In December, Swift was rightfully awarded TIME’s coveted Person of the Year. No one matched her cultural dominance in 2023. Yet her interview for the magazine’s profile was just bizarre. It revealed Swift to be her own worst enemy; a self-indulgent, narcissistic millennial who simultaneously views herself as a girl boss Mastermind and a perpetual victim.
She described her revenge album, Reputation, as a “goth-punk moment of female rage at being gaslit by an entire social structure,” which sounds like something the 1975’s Matty Healy might say after a bottle or two of wine. Re-recording her albums, she says, was like ”collecting Horcruxes.
“I’m collecting Infinity Stones. Gandalf’s voice is in my head every time I put out a new one. For me, it is a movie now,” she said.
The worst part, though, was her willingness to devote a substantial portion of the interview to her new beau, Kansas City Chiefs tight end Travis Kelce, whom she had only been dating for a few months at the time. It was an odd choice for someone so insistent that her success should not be linked to or defined by her romantic relationships. Of course, that was always a lie. She built her career on overindulging fans with the gritty details of her failed dating life. This is the same woman who put clues as to which exes her songs were about in the liner notes of her CDs and even blasted one of them for breaking up with her via phone call on Ellen DeGeneres’s TV program (and was conspicuously spotted with that same man’s ex-wife after their divorce). She even had to tell her fan base to avoid being too hatefulto her long-gone exes when she tacked some previously unreleased songs onto her album rerecords that included some nasty accusations about them. It was fun at first to deride the allegedly fake feminist Jake Gyllenhaal who wouldn’t tell Swift he loved her; looking back, it was just plain “Mean” to subject him to additional scrutiny more than a decade later.

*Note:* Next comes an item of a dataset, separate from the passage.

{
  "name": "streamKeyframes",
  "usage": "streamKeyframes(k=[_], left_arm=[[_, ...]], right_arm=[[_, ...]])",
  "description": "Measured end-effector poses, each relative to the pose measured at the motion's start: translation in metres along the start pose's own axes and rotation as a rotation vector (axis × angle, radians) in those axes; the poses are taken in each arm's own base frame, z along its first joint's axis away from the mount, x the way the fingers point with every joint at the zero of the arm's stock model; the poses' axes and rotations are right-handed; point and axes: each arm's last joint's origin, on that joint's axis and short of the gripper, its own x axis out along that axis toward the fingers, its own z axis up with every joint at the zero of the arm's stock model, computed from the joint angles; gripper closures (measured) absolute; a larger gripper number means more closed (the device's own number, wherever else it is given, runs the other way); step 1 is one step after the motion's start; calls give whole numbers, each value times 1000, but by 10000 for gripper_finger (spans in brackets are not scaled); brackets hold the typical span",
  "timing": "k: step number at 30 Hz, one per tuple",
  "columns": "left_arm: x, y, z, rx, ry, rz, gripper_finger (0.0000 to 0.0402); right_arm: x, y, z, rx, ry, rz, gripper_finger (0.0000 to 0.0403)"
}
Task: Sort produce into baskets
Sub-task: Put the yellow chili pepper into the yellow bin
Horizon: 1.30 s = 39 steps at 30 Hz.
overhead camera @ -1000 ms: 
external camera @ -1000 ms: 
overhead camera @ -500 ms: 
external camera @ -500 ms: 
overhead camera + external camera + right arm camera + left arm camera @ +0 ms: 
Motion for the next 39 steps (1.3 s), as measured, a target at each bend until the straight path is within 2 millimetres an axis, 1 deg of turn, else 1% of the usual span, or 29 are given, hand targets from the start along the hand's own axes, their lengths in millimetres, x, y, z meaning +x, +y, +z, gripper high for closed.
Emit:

Perhaps the world thought Swift had finally gained some self-awareness when she sang, “I’m the problem, it’s me” in her catchy tune “Anti-Hero.” Unfortunately, if the past year taught us anything, it’s that the joke was on us. Swift never believes she could be the problem.
Swift’s overexposure can only end one way; the public will increasingly grow weary of her antics, and once again, Swift will “disappear” for a year and “reemerge” with another album about how we’ve all wronged her. Can’t wait!